Description Silvia Pfeiffer 2015-03-22 00:15:13 UTC
Feedback by Addison Phillips from W3C I18N group:
http://lists.w3.org/Archives/Public/public-tt/2015Mar/0062.html

I18N comment: https://www.w3.org/International/track/issues/429

http://www.w3.org/TR/webvtt1/#dfn-webvtt-cue-language-span

The description of the cue language span feature reads in part:

--
A WebVTT cue span start tag "lang" that requires an annotation; the annotation represents the language of the following component, and must be a valid BCP 47 language tag. [BCP47]
--

The term 'valid' has specific meaning in BCP 47. It requires that all of the subtags in the tag be registered in the IANA registry (or that the tag itself be one of the grandfathered tags). Is this the intended meaning/requirement here? An alternative would be to require "well-formed" language tags (consistent with the BCP 47 grammar but not necessarily consisting of valid subtags).

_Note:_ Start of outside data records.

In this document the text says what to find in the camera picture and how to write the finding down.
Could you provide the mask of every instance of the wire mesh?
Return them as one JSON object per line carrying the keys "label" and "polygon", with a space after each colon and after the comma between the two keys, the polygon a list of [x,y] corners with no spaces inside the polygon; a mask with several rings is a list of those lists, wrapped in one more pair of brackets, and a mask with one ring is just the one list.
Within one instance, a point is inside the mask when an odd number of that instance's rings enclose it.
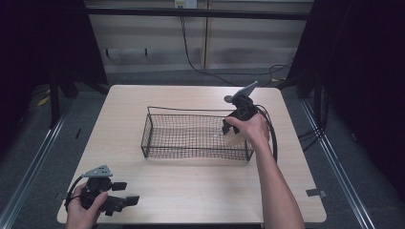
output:
{"label": "wire mesh", "polygon": [[176,109],[179,114],[147,114],[141,143],[145,157],[250,160],[253,149],[247,141],[235,146],[224,144],[223,116],[183,112],[187,110]]}

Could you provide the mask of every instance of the table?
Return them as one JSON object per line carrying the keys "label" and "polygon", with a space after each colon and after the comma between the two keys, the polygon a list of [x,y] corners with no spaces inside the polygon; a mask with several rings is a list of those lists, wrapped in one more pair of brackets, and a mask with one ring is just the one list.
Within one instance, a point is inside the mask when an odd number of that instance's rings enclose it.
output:
{"label": "table", "polygon": [[[99,223],[263,223],[260,183],[253,155],[250,161],[199,158],[144,158],[140,143],[147,106],[199,110],[233,110],[224,102],[236,87],[113,86],[105,100],[72,183],[82,173],[107,164],[113,182],[128,182],[116,197],[140,195],[137,206],[124,208]],[[268,110],[278,141],[278,164],[297,199],[305,223],[326,219],[314,189],[309,166],[277,89],[257,88],[250,96]],[[62,204],[57,219],[66,222]]]}

There is nothing wrong with requiring validity, please note, if that's your intention. Only that this is a higher standard than may be supposed by the spec author.
Comment 1 Philip Jägenstedt 2015-03-23 03:38:54 UTC
Yep, this is intentional, and it matches the language for the lang attribute in HTML:
https://html.spec.whatwg.org/#the-lang-and-xml:lang-attributes
Comment 2 Addison Phillips 2015-03-24 01:08:53 UTC
(In reply to Philip Jägenstedt from comment #1)
> Yep, this is intentional, and it matches the language for the lang attribute
> in HTML:
> https://html.spec.whatwg.org/#the-lang-and-xml:lang-attributes

Okay, although I generally give a health warning for implementers when it says the tag must be Valid. The 2119 keyword "must" and the bcp47 keyword "valid" impose a specific burden that implies, among other things, some sort of failure mode for well-formed but invalid tags. I suspect that HTML even means "well-formed"... but I'm perfectly happy with validity checks.
Comment 3 Philip Jägenstedt 2015-03-24 07:20:39 UTC
Oh, the purpose of the syntax is perhaps not clear. The syntax is only used for defining validity, i.e. for someone trying to implement a validator. To actually implement WebVTT one must follow the parsing section, which doesn't use the syntax in any way at all. When parsing, there is no checking of the format at all. This is also how HTML works: whatever is in the lang="" attribute will end up in the DOM.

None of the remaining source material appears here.